A nomogram combining long non-coding RNA expression profiles and clinical factors predicts survival in patients with bladder cancer
Author(s) -
Yifan Wang,
Lutao Du,
Xuemei Yang,
Juan Li,
Peilong Li,
Yinghui Zhao,
Weili Duan,
YingJie Chen,
Yunshan Wang,
Haiting Mao,
Chuanxin Wang
Publication year - 2020
Publication title -
aging
Language(s) - English
Resource type - Journals
SCImago Journal Rank - 1.473
H-Index - 90
ISSN - 1945-4589
DOI - 10.18632/aging.102782
Subject(s) - nomogram , long non coding rna , bladder cancer , oncology , stage (stratigraphy) , proportional hazards model , medicine , biology , cancer , gene , rna , genetics , paleontology
Bladder cancer (BCa) is a heterogeneous disease with various tumorigenic mechanisms and clinical behaviors. The current tumor-node-metastasis (TNM) staging system is inadequate to predict overall survival (OS) in BCa patients. We developed a BCa-specific, long-non-coding-RNA (lncRNA)-based nomogram to improve survival prediction in BCa.

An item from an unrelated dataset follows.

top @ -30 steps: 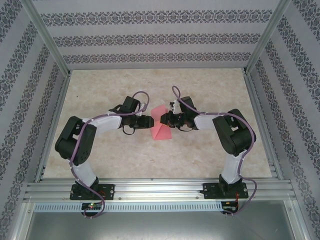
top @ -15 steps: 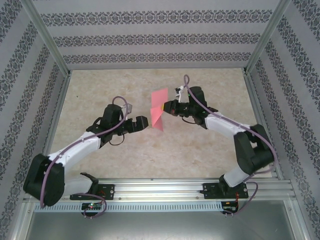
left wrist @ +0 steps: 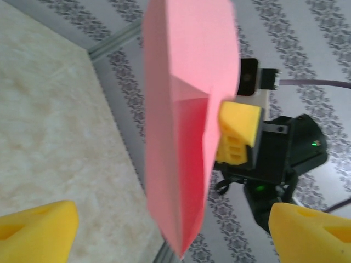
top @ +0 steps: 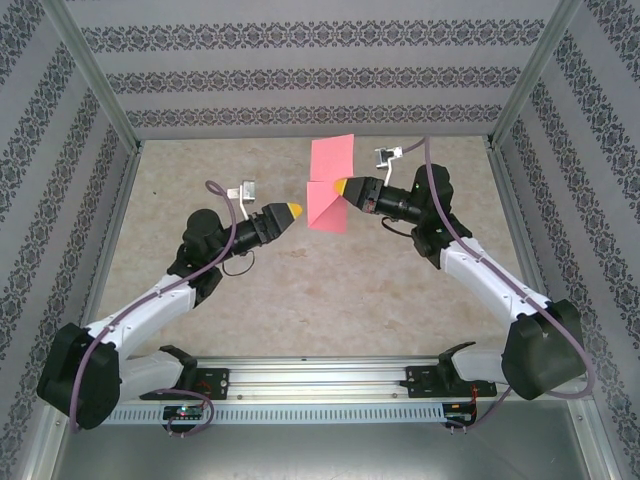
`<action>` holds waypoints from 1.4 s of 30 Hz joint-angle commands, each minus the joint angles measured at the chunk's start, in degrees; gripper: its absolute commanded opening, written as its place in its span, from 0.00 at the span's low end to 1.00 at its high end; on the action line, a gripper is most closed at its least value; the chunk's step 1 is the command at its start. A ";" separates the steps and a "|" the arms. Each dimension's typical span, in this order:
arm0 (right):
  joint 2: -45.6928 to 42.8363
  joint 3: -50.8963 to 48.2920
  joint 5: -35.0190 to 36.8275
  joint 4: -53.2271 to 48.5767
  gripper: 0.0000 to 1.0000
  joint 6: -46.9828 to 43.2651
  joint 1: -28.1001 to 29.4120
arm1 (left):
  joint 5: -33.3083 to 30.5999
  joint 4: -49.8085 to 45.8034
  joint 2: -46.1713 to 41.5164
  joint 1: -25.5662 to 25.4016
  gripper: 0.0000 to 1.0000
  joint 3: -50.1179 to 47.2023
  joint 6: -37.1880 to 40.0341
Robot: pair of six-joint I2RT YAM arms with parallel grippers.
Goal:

We obtained the large-scale gene expression profiles of samples from 414 BCa patients in The Cancer Genome Atlas database. Using an lncRNA-mining computational framework, we identified three OS-related lncRNAs among 826 lncRNAs that were differentially expressed between BCa and normal samples. We then constructed a three-lncRNA signature, which efficiently distinguished high-risk from low-risk patients and was even viable in the TNM stage-II, TNM stage-III and ≥65-year-old subgroups (all P <0.05). Using clinical risk factors, we developed a signature-based nomogram, which performed better than the molecular signature or clinical factors alone for prognostic prediction. A bioinformatical analysis revealed that the three OS-related lncRNAs were co-expressed with genes involved in extracellular matrix organization. Functional assays demonstrated that RNF144A-AS1, one of the three OS-related lncRNAs, promoted BCa cell migration and invasion in vitro . Our three-lncRNA signature-based nomogram effectively predicts the prognosis of BCa patients, and could potentially be used for individualized management of such patients.